*Required work:*
Every line with the string "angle" in it belongs in your answer, so copy them all from the data.

■ ■ ■ ■ ■ ■ ■

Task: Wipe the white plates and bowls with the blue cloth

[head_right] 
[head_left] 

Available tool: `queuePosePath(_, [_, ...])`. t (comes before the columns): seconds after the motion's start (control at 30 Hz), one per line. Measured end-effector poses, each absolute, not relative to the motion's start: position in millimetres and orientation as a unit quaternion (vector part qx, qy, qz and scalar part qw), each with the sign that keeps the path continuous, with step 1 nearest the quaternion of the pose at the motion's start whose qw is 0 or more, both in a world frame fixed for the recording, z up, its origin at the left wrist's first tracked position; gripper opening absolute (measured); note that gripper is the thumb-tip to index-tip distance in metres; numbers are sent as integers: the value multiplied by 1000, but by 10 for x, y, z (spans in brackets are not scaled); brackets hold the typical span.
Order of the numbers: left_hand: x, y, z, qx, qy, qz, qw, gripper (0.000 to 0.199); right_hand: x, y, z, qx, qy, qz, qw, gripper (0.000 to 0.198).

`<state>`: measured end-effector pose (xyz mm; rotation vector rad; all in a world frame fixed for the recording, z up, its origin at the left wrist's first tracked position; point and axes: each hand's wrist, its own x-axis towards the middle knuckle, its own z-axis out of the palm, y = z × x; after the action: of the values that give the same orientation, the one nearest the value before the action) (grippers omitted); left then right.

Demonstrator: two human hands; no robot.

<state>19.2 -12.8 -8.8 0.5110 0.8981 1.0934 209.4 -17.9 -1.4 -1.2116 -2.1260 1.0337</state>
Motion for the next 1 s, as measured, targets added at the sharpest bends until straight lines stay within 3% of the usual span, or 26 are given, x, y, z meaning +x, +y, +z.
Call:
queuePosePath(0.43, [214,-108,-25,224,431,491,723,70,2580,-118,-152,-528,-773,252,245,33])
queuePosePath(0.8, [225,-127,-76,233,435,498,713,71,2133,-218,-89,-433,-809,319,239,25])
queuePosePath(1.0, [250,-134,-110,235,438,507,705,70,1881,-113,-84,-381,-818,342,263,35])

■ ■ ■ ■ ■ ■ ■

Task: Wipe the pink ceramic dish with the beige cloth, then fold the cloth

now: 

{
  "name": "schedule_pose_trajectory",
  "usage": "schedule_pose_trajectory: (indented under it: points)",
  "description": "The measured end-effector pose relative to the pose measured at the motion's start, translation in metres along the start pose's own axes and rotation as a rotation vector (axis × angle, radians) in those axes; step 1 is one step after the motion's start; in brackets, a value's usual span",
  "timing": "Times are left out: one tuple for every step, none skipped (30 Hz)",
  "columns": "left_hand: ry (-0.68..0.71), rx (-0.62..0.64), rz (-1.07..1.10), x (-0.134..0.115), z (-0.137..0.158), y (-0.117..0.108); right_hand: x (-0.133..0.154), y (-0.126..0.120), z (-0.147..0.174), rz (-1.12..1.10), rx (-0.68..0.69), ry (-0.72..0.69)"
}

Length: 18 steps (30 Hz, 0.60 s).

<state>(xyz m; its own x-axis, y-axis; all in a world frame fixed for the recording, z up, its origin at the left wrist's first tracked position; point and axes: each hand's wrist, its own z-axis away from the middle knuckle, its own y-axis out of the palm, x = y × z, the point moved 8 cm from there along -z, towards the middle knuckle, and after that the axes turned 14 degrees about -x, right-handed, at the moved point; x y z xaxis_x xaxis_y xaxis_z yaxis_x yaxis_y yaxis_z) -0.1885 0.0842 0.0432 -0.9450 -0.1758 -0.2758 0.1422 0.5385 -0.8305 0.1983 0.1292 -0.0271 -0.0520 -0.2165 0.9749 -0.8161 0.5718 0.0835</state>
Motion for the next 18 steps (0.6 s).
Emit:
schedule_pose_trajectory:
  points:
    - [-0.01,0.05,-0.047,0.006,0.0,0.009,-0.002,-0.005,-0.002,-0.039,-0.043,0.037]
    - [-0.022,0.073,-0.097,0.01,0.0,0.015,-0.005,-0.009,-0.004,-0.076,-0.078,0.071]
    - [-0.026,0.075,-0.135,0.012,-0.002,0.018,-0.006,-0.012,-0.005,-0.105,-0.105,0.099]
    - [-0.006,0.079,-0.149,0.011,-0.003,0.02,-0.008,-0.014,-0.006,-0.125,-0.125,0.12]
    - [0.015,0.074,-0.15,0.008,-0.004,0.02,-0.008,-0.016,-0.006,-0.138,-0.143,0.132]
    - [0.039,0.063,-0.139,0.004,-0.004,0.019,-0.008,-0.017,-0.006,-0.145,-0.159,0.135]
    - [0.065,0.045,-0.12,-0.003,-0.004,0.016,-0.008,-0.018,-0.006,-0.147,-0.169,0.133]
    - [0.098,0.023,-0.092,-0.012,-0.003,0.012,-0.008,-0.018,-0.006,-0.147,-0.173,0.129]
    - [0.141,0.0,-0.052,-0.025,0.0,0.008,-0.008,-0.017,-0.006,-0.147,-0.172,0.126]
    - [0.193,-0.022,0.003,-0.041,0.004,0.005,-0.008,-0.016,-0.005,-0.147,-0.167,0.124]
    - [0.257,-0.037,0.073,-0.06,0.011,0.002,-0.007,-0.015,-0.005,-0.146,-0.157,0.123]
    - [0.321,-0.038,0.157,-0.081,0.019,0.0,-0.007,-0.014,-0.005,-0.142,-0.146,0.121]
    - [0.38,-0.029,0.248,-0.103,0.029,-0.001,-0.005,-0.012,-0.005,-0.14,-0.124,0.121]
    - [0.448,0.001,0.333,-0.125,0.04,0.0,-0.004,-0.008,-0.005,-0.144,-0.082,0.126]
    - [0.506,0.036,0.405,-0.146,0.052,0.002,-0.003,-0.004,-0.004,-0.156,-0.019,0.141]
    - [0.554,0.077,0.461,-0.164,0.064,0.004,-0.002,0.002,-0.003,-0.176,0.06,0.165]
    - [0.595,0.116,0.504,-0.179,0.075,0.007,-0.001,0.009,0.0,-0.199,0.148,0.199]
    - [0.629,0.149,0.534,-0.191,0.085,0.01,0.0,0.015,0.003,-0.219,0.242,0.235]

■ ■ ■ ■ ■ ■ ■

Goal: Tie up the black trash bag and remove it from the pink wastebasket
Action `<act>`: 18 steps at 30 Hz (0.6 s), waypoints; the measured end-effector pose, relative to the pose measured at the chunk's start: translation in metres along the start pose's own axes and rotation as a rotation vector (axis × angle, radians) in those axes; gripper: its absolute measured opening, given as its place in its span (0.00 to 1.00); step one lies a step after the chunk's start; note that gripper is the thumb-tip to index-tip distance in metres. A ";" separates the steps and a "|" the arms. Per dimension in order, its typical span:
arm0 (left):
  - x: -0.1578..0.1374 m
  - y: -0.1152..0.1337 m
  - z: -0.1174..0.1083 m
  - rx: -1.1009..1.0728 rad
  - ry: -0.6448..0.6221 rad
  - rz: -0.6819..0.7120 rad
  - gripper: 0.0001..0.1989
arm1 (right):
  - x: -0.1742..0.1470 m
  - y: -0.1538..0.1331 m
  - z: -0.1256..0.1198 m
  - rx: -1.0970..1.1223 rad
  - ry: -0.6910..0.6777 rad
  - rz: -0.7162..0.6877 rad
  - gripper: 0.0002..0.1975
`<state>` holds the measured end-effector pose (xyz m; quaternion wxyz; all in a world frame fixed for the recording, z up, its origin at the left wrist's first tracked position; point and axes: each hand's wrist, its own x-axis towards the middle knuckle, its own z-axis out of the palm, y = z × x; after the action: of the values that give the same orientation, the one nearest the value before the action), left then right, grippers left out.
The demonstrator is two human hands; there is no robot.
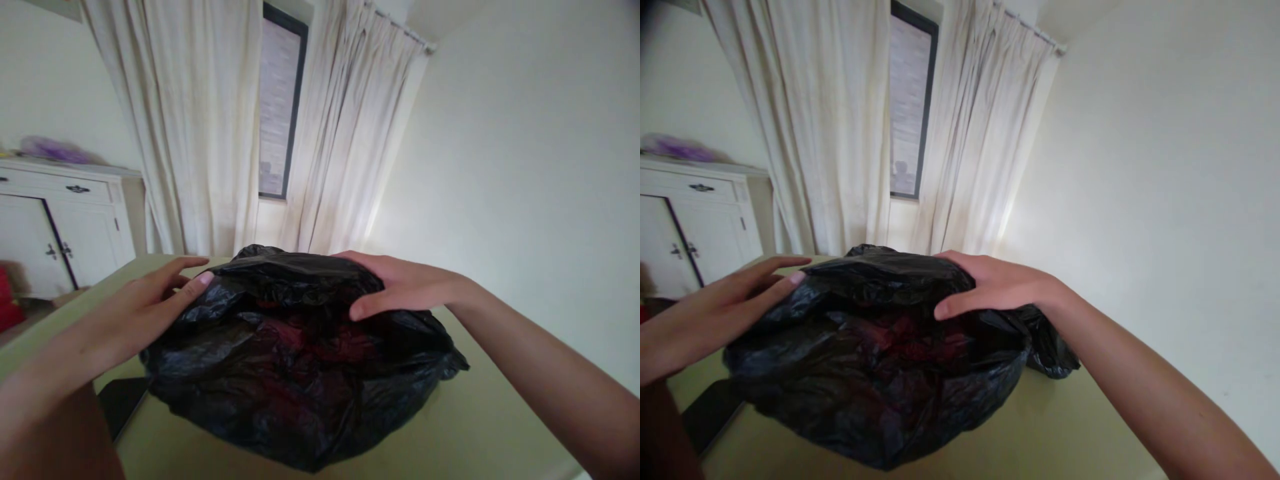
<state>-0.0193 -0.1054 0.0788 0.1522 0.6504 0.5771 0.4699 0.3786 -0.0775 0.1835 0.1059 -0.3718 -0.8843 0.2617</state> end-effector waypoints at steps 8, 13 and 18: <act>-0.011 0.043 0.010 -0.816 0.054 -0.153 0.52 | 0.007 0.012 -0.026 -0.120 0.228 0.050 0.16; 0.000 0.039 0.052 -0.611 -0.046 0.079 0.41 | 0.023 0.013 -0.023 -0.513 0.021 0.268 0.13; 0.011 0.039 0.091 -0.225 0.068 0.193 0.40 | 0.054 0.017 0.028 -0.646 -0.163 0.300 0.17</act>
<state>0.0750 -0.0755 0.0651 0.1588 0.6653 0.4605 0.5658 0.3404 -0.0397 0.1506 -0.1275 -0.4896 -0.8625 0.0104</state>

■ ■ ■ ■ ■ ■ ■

*Solution:*
  "description": "The measured end-effector pose relative to the pose measured at the motion's start, translation in metres along the start pose's own axes and rotation as a rotation vector (axis × angle, radians) in those axes; step 1 is one step after the motion's start; in brackets, a value's usual span",
Action `<act>`: 18 steps at 30 Hz (0.6 s), waypoints; the measured end-effector pose, relative to the pose measured at the chunk's start: translation in metres along the start pose's own axes and rotation as a rotation vector (axis × angle, radians) in those axes; gripper: its absolute measured opening, given as its place in its span (0.00 to 1.00); step one lies a step after the chunk's start; note that gripper is the thumb-tip to index-tip distance in metres. A ";" separates the steps and a "|" the arms. Per dimension in order, its typical span:

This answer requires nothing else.